EXERCISE ->
From the first line to the last, return the material exactly.

SOURCE DATA ->

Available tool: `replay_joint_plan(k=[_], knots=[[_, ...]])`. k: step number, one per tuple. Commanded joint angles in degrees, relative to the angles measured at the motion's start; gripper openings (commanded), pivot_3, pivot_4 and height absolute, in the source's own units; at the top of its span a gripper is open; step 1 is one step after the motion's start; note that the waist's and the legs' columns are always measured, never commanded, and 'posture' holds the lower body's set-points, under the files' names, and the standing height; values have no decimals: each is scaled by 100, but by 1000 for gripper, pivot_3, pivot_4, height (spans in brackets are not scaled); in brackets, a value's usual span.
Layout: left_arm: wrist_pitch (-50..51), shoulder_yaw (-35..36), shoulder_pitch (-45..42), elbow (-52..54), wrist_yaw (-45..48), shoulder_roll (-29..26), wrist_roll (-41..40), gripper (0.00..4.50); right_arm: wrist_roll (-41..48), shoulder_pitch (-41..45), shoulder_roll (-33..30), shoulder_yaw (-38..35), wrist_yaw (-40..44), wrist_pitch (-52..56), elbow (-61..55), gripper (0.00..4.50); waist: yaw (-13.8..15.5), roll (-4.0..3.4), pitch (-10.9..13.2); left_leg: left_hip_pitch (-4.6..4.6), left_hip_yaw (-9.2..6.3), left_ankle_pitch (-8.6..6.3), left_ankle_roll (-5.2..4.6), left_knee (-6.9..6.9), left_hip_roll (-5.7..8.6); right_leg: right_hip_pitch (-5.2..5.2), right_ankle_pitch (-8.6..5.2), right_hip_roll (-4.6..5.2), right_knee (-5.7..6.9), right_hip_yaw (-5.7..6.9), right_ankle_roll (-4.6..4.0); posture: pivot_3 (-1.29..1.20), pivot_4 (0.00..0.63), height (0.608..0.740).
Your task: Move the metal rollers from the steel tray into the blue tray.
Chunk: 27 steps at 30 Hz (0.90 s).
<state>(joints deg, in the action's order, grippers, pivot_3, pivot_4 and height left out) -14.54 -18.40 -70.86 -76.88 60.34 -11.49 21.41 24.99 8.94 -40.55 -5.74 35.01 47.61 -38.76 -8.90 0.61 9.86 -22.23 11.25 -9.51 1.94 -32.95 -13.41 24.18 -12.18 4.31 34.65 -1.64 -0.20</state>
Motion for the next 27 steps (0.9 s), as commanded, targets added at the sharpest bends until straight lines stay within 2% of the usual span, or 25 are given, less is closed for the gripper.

ANSWER FOR THE TASK ->
Available tool: `replay_joint_plan(k=[_], knots=[[_, ...]])`. k: step number, one per tuple. Commanded joint angles in degrees, relative to the angles measured at the motion's start; gripper openings (commanded), pivot_3, pivot_4 and height absolute, in the source's own units; at the top of its span a gripper is open; step 1 is one step after the motion's start; note that the waist's and the legs' columns are always measured, never commanded, and 'posture' holds the lower body's set-points, under the files' names, and the standing height; values have no decimals: each is scaled by 100, but by 1000 for gripper, pivot_3, pivot_4, height (spans in brackets are not scaled); in brackets, a value's usual span.
Layout: left_arm: wrist_pitch (-50..51), shoulder_yaw (-35..36), shoulder_pitch (-45..42), elbow (-52..54), wrist_yaw (-45..48), shoulder_roll (-29..26), wrist_roll (-41..40), gripper (0.00..4.50); right_arm: wrist_roll (-41..48), shoulder_pitch (-41..45), shoulder_roll (-33..30), shoulder_yaw (-38..35), wrist_yaw (-40..44), wrist_pitch (-52..56), elbow (-61..55), gripper (0.00..4.50); waist: yaw (-13.8..15.5), roll (-4.0..3.4), pitch (-10.9..13.2); left_leg: left_hip_pitch (-4.6..4.6), left_hip_yaw (-9.2..6.3), left_ankle_pitch (-8.6..6.3), left_ankle_roll (-5.2..4.6), left_knee (-6.9..6.9), left_hip_roll (-5.7..8.6); right_leg: right_hip_pitch (-5.2..5.2), right_ankle_pitch (-8.6..5.2), right_hip_roll (-4.6..5.2), right_knee (-5.7..6.9), right_hip_yaw (-5.7..6.9), right_ankle_roll (-4.6..4.0); posture: pivot_3 (-1.29..1.20), pivot_4 (0.00..0.63), height (0.608..0.740).
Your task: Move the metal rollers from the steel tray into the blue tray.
Chunk: 27 steps at 30 Hz (0.90 s).
<state>(joints deg, in the action's order, grippers, pivot_3, pivot_4 and height left out) -14.54 -18.40 -70.86 -76.88 60.34 -11.49 21.41 24.99 8.94 -40.55 -5.74 35.01 47.61 -38.76 -8.90 0.61 9.86 -22.23 11.25 -9.51 1.94 -32.95 -13.41 24.18 -12.18 4.31 34.65 -1.64 -0.20</state>
Motion for the next 27 steps (0.9 s), as commanded, targets added at the sharpest bends until straight lines stay within 2% of the usual span, or 25 are given, less is closed for the gripper.

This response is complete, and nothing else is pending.